CuNeRF: Cube-Based Neural Radiance Field for Medical Image Super-Resolution

CuNeRF extends Neural Radiance Fields (NeRF) for 3D medical image super-resolution using a cube-based volumetric representation. It integrates cube-based sampling, isotropic volume rendering, and hierarchical cube rendering to reconstruct high-quality medical volumes from low-resolution data.

Cube-Based Sampling: Reduces grid artifacts by sampling multiple points within 3D cubes instead of fixed voxel grids.
Isotropic Volume Rendering: Integrates light contributions assuming isotropy in the volume density for realistic reconstruction.
Hierarchical Rendering: Refines predictions by resampling high-density regions, improving resolution and reducing artifacts.
Slice Synthesis: Enables arbitrary-scale and free-viewpoint slice generation for flexible visualization.

This approach achieves continuous high-fidelity volumetric reconstruction and arbitrary-scale super-resolution with fewer artifacts than traditional methods.

CuNeRF was trained using the Adam optimizer with a weight decay of 1×10⁻⁶ and a batch size of 2048 over 250,000 iterations. The learning rate was gradually reduced from 2×10⁻³ to 2×10⁻⁵. Each 240×240×155 volume required approximately 8 hours for training. During inference, sampling was reduced to 16 points (8 coarse, 8 fine) for efficiency, rendering a full volume in about 20–25 seconds. CuNeRF achieved a peak PSNR of 27.755 and SSIM of 0.818, demonstrating high reconstruction fidelity and structural consistency in medical image super-resolution.

Conclusion & Future Directions

The DisC-Diff model demonstrated the best performance in MRI super-resolution, producing high-quality images with finer anatomical detail compared to SOUP-GAN and CuNeRF. While CuNeRF offered faster inference, it showed a noticeable drop in image quality.

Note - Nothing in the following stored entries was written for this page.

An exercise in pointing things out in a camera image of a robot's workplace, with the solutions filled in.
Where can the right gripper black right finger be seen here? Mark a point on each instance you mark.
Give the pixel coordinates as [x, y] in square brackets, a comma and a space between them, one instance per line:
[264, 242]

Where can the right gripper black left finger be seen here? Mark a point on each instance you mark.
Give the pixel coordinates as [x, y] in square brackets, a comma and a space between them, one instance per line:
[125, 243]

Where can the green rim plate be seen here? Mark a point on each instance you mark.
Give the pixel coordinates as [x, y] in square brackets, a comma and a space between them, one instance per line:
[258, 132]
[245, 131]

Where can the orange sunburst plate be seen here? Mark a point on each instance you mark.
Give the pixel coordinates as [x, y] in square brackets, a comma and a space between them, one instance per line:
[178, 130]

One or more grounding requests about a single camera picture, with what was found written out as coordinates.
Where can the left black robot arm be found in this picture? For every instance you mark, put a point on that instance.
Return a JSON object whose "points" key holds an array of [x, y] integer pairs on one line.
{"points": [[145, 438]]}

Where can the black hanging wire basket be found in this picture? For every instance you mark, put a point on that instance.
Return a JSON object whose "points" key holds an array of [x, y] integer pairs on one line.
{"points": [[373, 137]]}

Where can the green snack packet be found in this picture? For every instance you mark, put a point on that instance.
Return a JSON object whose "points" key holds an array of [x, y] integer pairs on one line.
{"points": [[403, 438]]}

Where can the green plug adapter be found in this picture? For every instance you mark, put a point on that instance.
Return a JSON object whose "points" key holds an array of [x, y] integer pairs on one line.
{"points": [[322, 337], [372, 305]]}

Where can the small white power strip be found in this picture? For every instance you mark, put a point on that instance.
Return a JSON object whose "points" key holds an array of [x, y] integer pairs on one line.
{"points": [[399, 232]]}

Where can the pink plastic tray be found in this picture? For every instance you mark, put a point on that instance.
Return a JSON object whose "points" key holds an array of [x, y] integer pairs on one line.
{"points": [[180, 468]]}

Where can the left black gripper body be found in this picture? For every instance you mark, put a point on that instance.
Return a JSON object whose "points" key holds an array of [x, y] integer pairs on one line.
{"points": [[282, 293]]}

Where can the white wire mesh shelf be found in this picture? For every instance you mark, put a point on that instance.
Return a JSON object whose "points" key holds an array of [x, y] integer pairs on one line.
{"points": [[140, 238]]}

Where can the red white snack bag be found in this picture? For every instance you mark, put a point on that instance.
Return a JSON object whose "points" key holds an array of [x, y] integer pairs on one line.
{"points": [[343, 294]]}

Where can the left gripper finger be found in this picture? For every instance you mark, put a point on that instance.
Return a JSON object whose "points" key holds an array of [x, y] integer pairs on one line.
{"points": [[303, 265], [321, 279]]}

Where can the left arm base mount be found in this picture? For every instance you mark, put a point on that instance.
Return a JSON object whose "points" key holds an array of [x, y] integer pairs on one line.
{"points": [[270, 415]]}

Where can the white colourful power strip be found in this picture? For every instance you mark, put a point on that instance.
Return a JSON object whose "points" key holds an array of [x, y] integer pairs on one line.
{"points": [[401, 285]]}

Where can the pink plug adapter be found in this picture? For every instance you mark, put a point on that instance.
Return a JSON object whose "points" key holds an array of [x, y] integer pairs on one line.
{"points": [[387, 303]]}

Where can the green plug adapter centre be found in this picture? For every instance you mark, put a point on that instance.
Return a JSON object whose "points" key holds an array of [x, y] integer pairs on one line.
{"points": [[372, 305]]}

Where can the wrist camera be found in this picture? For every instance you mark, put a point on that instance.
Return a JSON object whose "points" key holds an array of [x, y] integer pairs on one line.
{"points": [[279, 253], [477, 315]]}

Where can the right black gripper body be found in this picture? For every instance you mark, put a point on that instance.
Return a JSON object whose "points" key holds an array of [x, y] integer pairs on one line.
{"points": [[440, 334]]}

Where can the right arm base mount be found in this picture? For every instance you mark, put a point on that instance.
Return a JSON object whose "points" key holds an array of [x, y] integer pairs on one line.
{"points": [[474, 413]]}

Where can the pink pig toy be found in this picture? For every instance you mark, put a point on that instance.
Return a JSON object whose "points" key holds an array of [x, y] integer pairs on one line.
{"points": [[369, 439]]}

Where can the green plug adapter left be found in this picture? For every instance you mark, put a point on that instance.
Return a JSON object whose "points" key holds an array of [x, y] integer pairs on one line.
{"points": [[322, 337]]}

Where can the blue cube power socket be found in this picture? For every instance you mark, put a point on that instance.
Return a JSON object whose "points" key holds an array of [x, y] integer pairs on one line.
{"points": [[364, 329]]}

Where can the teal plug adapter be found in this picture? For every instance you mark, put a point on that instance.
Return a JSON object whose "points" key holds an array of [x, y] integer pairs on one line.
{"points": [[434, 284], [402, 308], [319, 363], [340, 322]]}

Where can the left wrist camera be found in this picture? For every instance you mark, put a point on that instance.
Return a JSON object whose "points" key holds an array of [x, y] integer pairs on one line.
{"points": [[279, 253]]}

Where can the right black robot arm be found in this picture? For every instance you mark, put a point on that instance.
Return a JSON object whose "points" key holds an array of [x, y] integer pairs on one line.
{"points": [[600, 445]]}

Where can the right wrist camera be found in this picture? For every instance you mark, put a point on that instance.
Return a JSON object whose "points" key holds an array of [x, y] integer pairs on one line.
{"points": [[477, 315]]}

However, some hallucination effects were observed in the DisC-Diff outputs, and its computational cost remains high, making it slower during inference. CuNeRF, though efficient, requires further refinement to match the fidelity required for medical applications.

Future work will explore hybrid architectures that combine diffusion-based detail preservation with the efficiency of implicit models like CuNeRF, along with clinical validation to ensure that improvements translate effectively to real-world medical practice.

</section>